Raquel recognized that Judge Conley was again deliberately working in this conversation, just as she had two days earlier with the tape, to navigate a way through the maze to exclude more evidence, now the testimony of Kathy Schiavoni that there were semen stains on the sheets in the Richardson bedroom that had no known source, the semen of an unidentified man.

Conley tried a new approach: “Let’s assume, Ms. Rematti, that it doesn’t matter that the state elected not to use a fingerprint or DNA expert, and that you are entitled to put on any witness you think would assist your client. What’s the relevance of whether there were any stains at all on the sheets? This is not a rape case, it’s a murder case, isn’t it?”

Raquel said, “And I have information from a forensic scientist employed by Ms. Harding’s office that there is an unknown source of semen undoubtedly placed there by an unknown man at some point within twenty-four hours of the killing.”

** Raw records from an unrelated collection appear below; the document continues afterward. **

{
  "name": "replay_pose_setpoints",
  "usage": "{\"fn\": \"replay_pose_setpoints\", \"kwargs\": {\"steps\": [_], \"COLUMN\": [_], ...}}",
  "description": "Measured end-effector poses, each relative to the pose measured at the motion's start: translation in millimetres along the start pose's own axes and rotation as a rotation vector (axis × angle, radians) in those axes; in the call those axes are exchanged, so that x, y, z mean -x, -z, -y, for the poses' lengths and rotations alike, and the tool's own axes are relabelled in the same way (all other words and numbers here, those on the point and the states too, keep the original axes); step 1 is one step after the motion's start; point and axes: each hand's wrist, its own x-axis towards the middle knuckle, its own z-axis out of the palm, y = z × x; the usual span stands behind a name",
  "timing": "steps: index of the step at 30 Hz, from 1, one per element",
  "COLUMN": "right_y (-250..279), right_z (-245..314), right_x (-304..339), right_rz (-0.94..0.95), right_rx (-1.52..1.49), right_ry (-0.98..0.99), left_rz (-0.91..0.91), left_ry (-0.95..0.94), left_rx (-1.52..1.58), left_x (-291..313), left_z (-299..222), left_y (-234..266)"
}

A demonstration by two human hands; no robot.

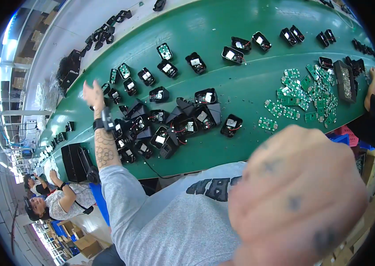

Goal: The person picks up a black plastic housing and a green circuit board, fits the board into the housing, and presses it into place. After assembling the unit, the person places it onto the green conveyor belt and reaches for more components.

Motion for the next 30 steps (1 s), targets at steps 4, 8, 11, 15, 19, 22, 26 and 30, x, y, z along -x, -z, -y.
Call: {"fn": "replay_pose_setpoints", "kwargs": {"steps": [4,8,11,15,19,22,26,30], "right_y": [-8,23,21,-10,-27,-49,-75,-88], "right_z": [-72,-178,-266,-310,-322,-325,-318,-320], "right_x": [-10,-1,-3,-16,-27,-38,-37,-33], "right_rz": [0.11,0.034,0.098,0.171,0.211,0.301,0.313,0.377], "right_rx": [0.09,0.525,0.926,1.072,1.055,0.908,0.94,0.9], "right_ry": [0.105,-0.48,-0.639,-0.725,-0.799,-0.816,-0.748,-0.64], "left_rz": [0.201,0.278,0.395,0.459,0.634,0.732,0.762,0.832], "left_ry": [0.205,0.238,0.305,0.245,0.403,0.295,0.147,0.109], "left_rx": [-0.409,0.079,0.254,0.265,0.264,0.234,0.149,0.122], "left_x": [27,20,43,50,65,73,83,89], "left_z": [144,193,150,115,24,0,-32,-65], "left_y": [17,-1,-7,22,51,56,47,43]}}
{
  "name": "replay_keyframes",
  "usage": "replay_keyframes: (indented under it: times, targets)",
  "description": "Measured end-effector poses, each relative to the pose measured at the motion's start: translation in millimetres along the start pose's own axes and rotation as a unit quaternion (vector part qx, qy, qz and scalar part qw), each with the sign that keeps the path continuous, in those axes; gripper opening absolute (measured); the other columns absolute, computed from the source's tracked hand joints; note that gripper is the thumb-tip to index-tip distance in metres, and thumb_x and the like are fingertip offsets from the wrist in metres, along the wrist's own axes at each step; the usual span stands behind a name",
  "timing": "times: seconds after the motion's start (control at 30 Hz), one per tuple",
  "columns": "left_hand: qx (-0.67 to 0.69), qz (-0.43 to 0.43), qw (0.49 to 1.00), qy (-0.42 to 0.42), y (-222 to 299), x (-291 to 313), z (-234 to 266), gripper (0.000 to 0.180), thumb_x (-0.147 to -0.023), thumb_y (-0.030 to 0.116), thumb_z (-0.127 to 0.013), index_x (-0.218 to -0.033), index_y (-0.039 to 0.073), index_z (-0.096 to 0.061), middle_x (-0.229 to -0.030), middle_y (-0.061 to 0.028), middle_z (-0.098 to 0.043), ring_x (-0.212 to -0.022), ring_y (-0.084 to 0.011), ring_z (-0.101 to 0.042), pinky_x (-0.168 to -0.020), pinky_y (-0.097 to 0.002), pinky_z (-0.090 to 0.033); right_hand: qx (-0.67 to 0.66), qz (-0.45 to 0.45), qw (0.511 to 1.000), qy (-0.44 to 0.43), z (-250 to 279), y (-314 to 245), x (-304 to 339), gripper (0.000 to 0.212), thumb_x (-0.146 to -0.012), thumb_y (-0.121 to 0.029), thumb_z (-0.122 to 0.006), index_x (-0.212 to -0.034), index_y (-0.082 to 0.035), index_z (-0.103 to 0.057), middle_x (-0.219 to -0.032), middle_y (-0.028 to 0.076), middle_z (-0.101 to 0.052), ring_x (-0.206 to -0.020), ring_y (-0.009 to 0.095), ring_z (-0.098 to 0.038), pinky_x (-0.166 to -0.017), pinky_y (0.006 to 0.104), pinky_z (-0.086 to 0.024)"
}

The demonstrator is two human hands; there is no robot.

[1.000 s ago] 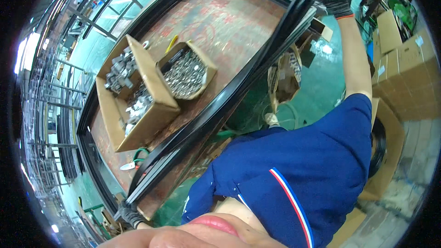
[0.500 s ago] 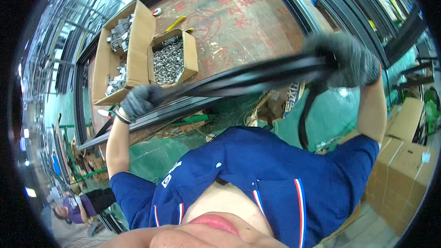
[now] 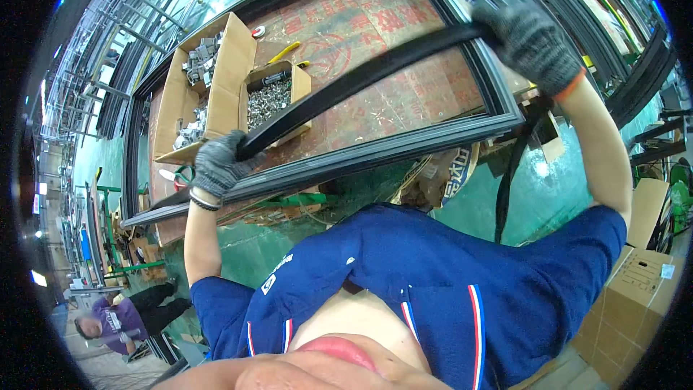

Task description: Inserting a rubber gasket seal into the perimeter of a metal window frame.

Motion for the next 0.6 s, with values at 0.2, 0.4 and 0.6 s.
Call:
replay_keyframes:
  times: [0.2,0.4,0.6]
  targets:
    - [0.312,-0.112,0.921,-0.203,46,-29,-5,0.056,-0.073,0.04,-0.07,-0.113,0.002,-0.057,-0.1,-0.0179,-0.064,-0.093,-0.0259,-0.062,-0.083,-0.0329,-0.047,-0.035,0.208,0.939,0.273,41,-76,-25,0.041,-0.069,-0.007,-0.062,-0.11,-0.013,-0.057,-0.114,0.014,-0.058,-0.1,0.033,-0.057,-0.083,0.0411,-0.047]
    - [0.199,-0.248,0.942,-0.104,78,-45,27,0.042,-0.078,0.036,-0.067,-0.107,0.007,-0.058,-0.092,-0.015,-0.063,-0.086,-0.0282,-0.062,-0.076,-0.0347,-0.048,-0.421,-0.046,0.889,-0.173,16,-106,14,0.038,-0.075,-0.004,-0.067,-0.11,-0.006,-0.054,-0.09,0.009,-0.06,-0.083,0.017,-0.061,-0.076,0.0314,-0.05]
    - [0.038,-0.369,0.873,0.318,83,-2,121,0.018,-0.07,0.025,-0.066,-0.082,0.014,-0.057,-0.066,-0.0048,-0.055,-0.06,-0.0243,-0.058,-0.052,-0.0373,-0.045,-0.815,-0.184,0.402,-0.375,-31,-157,73,0.067,-0.073,-0.032,-0.071,-0.124,0.003,-0.046,-0.093,0.016,-0.063,-0.074,0.021,-0.064,-0.061,0.0296,-0.052]
Point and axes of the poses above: each hand's wrist, its own x-axis away from the middle knuckle, its own z-axis out of the back of the hand, y = z × x, the point moved 7 cm from there along -x, towards the middle knuckle
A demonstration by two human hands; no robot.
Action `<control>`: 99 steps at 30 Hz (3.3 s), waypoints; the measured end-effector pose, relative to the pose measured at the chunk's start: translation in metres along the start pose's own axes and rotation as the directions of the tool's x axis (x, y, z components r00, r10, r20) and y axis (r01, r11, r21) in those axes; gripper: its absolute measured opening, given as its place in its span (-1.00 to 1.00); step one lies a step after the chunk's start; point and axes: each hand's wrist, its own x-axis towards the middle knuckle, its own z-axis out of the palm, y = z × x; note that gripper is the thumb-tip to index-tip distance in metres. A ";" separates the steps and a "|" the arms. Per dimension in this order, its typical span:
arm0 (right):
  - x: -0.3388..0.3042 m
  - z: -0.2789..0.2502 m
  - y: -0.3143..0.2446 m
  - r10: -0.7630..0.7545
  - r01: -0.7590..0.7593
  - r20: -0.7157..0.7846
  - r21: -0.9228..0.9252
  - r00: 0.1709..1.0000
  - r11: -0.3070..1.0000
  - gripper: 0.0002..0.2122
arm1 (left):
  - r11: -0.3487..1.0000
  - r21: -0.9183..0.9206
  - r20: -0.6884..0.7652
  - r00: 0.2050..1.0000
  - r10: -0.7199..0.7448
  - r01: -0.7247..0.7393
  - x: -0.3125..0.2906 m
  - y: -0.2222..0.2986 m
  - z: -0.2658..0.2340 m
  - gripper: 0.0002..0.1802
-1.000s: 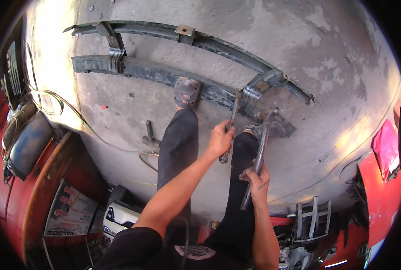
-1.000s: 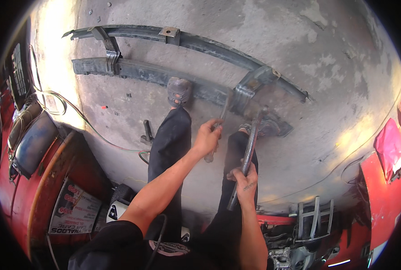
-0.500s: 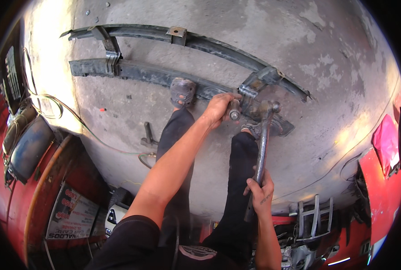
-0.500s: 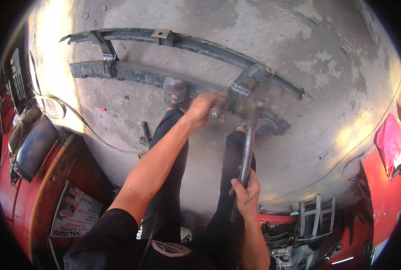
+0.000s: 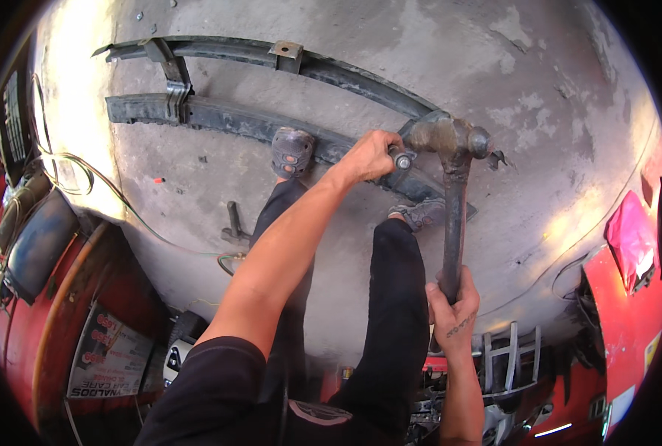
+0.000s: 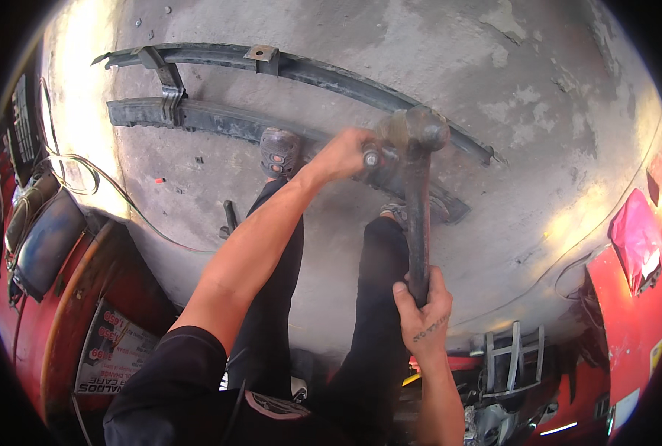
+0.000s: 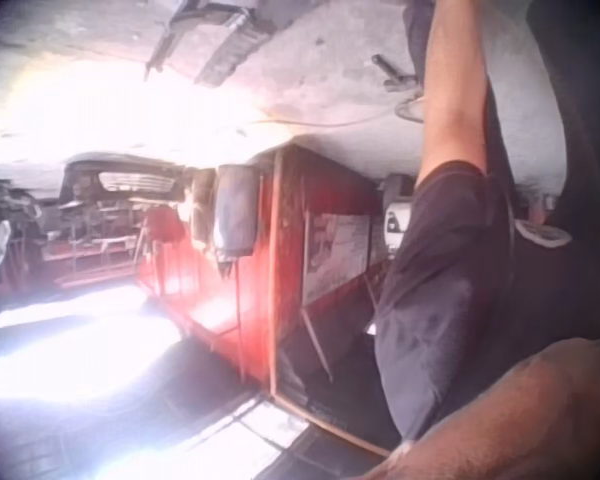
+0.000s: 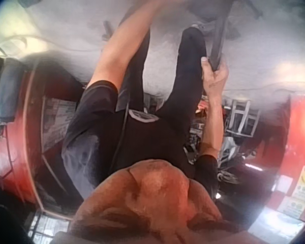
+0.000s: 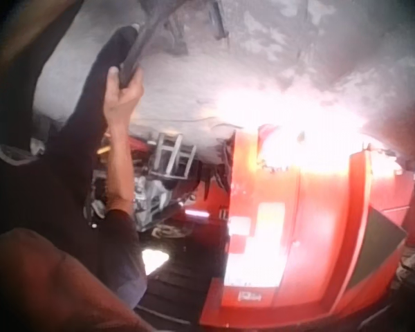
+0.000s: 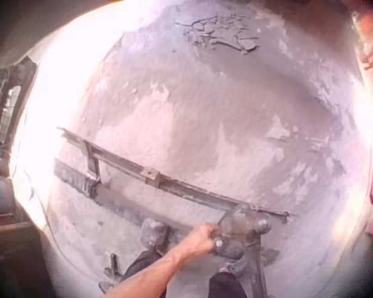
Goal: The person uses a welding torch to join sections of a metal frame on the floor, then uses a hammer and a metal punch to shape and align the welded joints. The person repositions the frame and continues hammering to flatten and align the structure.
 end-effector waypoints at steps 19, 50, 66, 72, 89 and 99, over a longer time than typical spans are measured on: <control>-0.009 0.002 -0.012 -0.075 0.077 -0.034 0.079 0.997 0.994 -0.85 | 0.992 0.012 -0.192 0.974 -0.121 0.126 0.006 0.012 -0.004 -0.55; 0.022 -0.029 -0.020 -0.047 0.059 0.036 -0.595 0.998 0.801 -0.73 | 0.985 -0.167 -0.181 0.980 -0.079 0.048 0.014 -0.017 0.012 -0.73; -0.045 -0.033 0.048 0.205 -0.125 -0.213 0.335 0.955 0.934 -0.81 | 0.977 -0.118 0.029 0.984 -0.174 0.176 -0.007 0.107 0.005 -0.47; -0.054 -0.045 0.078 0.274 -0.143 -0.214 0.480 0.938 0.866 -0.82 | 0.993 0.049 0.127 0.985 -0.116 0.111 0.049 0.109 0.078 -0.50; -0.032 -0.085 0.106 0.208 -0.063 -0.224 0.521 0.952 0.851 -0.83 | 0.934 0.354 0.089 0.996 0.017 -0.047 0.085 0.067 0.149 -0.55; -0.017 -0.089 0.097 0.028 0.073 -0.300 0.321 0.954 0.944 -0.87 | 0.911 0.383 0.115 0.987 0.116 -0.152 0.063 0.063 0.160 -0.63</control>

Through her thick, unfashionable glasses, Conley looked at Raquel. “I know you’ve said that, Ms. Rematti. But isn’t that information tenuous, remote, possibly misleading to the jury? Whatever your views may be, I’ve given your client a fair trial, but I don’t have to give him the opportunity to present any evidence he wants to present if it’s not relevant to the case. What is relevant is that his semen is on the sheets, but the state decided not to use that DNA evidence. What is the conceivable relevance of the fact that there are also semen stains of an unidentified man? It can be said, can’t it, that Ms. Harding did your client a favor by not presenting evidence that we know gives the identity of one set of semen stains-Juan Suarez?”

“We appreciate all the favors we are blessed with,” Raquel said, “but Mr. Suarez is entitled to present his own evidence, not just evidence that responds to what the state has put on.”

“Ms. Rematti, I was trying to avoid making comments on strategy, particularly for a lawyer of your experience. But if I let you put on Ms. Schiavoni to testify about her findings aren’t we opening the door to Ms. Harding putting on rebuttal evidence that Mr. Suarez’s semen was there?”